Profit margins for U. S. ethanol distillers slipped to evermore dismal levels this week as the price of the alternative motor fuel fell about 10 cents a gallon.
Average U. S. distillers were making about 10 cents per gallon for the week ending Nov. 13, about 10 cents lower than the previous week (all figures US$).
Ethanol prices fell on weak motor fuel demand and as gasoline was even cheaper than the renewable fuel. In the Midwest spot ethanol was $1.67 a gallon, down about 10 cents.
Gasoline prices falling even faster than ethanol prices could keep demand thin.
“Ethanol blenders are moving to the sidelines as the ethanol market has changed from a significant discount to the gasoline prices, to a significant premium,” Rick Kment, an analyst at DTN in St. Louis said in a report.
Spot gasoline in the U. S. Gulf of Mexico cost about $1.21 a gallon. With the blender’s credit of about 51 cents a gallon, refiners could still squeeze out a few cents a gallon by using ethanol.

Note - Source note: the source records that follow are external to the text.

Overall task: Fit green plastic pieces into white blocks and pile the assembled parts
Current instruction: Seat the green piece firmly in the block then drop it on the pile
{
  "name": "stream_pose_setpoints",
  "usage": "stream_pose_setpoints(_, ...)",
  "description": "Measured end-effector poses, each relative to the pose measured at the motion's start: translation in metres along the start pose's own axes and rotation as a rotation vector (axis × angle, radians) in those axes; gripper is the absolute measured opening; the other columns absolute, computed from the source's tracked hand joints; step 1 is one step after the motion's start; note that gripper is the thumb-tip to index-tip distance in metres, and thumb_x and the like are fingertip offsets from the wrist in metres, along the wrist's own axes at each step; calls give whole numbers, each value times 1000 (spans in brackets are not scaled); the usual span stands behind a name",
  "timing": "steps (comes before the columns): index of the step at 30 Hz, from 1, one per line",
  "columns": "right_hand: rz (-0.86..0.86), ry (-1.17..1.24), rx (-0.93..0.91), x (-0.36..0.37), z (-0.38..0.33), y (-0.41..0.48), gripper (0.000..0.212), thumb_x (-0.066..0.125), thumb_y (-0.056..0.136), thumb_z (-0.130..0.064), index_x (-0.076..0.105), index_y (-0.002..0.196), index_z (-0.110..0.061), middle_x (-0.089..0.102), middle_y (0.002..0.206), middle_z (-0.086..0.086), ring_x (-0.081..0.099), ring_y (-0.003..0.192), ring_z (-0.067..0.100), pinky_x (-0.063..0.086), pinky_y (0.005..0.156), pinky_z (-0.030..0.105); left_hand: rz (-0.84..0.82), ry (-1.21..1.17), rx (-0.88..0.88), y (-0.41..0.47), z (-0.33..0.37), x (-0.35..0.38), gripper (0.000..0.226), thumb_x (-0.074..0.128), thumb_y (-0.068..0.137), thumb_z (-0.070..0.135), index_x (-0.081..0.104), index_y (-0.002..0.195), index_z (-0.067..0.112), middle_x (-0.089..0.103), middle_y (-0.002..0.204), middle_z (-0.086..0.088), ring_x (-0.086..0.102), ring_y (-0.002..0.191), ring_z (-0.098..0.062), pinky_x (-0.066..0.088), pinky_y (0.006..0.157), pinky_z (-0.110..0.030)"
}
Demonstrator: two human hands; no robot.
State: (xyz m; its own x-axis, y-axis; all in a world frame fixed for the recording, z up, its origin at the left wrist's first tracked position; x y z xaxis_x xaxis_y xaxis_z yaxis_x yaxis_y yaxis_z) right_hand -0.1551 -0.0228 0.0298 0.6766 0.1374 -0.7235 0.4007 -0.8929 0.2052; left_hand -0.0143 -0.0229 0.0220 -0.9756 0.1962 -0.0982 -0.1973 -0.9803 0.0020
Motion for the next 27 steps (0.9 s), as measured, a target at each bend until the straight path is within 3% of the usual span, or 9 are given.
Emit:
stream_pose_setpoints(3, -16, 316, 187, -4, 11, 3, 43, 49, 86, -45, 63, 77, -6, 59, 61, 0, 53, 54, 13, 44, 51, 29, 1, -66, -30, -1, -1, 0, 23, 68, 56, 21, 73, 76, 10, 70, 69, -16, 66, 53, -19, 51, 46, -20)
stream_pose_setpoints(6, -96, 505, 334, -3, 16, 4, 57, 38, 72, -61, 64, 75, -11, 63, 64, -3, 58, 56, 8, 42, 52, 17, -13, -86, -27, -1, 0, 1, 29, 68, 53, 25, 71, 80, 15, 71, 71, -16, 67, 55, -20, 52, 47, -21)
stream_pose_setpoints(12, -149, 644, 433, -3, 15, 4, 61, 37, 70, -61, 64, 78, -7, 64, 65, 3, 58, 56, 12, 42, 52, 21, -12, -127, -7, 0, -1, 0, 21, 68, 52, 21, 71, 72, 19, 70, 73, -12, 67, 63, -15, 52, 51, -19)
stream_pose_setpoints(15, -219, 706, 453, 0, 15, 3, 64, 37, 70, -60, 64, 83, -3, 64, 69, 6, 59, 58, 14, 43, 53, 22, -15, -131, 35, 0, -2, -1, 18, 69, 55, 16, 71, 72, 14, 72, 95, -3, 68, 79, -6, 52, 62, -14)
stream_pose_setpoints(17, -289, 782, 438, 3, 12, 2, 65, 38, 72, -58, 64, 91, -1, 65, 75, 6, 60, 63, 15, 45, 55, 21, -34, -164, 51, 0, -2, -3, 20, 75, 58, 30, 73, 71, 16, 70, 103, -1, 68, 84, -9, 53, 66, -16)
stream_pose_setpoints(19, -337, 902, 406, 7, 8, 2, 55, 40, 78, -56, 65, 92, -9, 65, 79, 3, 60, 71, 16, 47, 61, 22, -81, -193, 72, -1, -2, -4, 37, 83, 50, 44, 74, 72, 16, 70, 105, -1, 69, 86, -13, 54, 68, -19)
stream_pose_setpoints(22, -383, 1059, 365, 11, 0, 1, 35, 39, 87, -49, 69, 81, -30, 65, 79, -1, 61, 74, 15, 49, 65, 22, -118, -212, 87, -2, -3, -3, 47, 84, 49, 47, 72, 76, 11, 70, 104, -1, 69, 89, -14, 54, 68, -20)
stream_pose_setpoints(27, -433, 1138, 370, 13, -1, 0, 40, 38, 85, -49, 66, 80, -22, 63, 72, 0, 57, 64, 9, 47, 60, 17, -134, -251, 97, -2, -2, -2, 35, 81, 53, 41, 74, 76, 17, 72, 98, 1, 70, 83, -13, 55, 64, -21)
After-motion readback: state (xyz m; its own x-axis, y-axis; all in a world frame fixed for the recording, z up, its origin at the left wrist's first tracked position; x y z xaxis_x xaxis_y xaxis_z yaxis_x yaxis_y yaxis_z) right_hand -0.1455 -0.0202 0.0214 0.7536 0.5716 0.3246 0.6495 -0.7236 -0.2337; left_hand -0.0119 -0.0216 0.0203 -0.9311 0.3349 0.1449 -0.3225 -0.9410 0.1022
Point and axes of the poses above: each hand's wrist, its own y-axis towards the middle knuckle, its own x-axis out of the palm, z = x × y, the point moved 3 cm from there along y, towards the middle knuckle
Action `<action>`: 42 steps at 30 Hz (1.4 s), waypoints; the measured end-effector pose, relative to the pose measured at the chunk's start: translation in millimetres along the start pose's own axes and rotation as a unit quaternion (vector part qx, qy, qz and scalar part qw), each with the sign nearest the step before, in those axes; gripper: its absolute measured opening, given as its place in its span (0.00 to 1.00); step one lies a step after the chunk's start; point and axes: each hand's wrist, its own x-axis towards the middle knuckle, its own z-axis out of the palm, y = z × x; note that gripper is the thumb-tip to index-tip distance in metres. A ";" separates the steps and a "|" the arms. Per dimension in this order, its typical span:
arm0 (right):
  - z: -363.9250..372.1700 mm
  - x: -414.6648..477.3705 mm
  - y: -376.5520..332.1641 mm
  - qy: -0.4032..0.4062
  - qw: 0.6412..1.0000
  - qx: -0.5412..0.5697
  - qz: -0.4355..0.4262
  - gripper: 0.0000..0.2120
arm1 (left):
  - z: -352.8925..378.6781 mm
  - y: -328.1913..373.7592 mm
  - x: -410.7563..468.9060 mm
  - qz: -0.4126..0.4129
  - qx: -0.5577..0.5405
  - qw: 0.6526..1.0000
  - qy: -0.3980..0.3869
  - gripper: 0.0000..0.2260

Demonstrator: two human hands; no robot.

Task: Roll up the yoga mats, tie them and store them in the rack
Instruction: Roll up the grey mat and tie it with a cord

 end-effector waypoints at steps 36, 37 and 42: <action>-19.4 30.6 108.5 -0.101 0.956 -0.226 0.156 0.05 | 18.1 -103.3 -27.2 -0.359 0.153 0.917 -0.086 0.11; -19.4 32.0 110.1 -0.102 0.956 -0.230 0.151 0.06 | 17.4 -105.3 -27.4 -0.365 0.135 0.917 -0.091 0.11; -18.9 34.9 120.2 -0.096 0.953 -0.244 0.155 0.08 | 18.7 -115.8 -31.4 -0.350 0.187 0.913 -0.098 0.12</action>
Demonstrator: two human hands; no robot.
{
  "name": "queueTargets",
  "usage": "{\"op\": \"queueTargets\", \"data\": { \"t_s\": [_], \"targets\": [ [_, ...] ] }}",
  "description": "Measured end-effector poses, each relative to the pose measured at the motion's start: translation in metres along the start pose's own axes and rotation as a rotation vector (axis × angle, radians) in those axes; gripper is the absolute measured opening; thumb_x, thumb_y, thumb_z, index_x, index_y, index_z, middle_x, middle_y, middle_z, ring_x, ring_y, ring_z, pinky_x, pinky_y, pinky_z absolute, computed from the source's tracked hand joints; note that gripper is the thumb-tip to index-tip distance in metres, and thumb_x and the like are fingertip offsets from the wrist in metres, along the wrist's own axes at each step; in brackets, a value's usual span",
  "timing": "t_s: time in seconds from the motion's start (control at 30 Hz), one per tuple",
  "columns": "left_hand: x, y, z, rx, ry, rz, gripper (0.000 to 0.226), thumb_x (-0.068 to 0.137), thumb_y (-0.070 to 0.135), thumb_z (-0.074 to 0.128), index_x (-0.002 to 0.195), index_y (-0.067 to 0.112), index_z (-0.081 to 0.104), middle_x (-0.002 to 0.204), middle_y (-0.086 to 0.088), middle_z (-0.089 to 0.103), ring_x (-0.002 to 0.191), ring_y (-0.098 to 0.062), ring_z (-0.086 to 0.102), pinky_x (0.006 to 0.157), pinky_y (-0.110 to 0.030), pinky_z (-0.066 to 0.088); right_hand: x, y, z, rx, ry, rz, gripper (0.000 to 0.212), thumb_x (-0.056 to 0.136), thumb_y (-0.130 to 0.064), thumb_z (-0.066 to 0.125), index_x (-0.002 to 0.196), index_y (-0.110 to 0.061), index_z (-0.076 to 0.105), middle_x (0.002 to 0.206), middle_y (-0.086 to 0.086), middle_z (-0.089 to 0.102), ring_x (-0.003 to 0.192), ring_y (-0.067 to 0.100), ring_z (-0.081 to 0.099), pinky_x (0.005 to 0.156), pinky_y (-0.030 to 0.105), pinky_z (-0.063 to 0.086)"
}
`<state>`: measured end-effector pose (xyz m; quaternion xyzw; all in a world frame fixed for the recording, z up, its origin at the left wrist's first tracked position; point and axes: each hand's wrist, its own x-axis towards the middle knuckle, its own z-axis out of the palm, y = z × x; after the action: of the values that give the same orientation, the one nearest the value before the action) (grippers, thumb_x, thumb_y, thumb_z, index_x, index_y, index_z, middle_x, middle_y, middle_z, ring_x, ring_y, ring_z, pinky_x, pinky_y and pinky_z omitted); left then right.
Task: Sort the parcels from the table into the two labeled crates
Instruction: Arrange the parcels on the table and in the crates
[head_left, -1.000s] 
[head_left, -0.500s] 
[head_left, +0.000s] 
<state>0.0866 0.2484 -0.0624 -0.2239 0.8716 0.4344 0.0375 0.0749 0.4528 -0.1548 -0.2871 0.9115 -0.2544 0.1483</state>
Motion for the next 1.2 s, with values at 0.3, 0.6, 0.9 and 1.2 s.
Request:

Aventine Renewable Energy Holdings Inc. said Nov. 14 poor economics for making ethanol was leading to further delays of plant openings. It temporarily suspended construction at its 113-million-gallons-per-year Aurora West plant in Nebraska and delayed the opening of its Mount Vernon, Indiana plant to the fourth quarter of next year.
Late last month VeraSun Energy Corp., the largest publicly traded ethanol producer, went bankrupt.
The company had put itself up for sale after it signed costly contracts for corn.
Despite the troubles, U. S. capacity to make ethanol keeps growing, which is part of the problem. U. S. ethanol capacity has jumped 60 per cent since last year to nearly 11.2 billion gallons per year, which could keep a lid on margins until transportation bottlenecks are eased.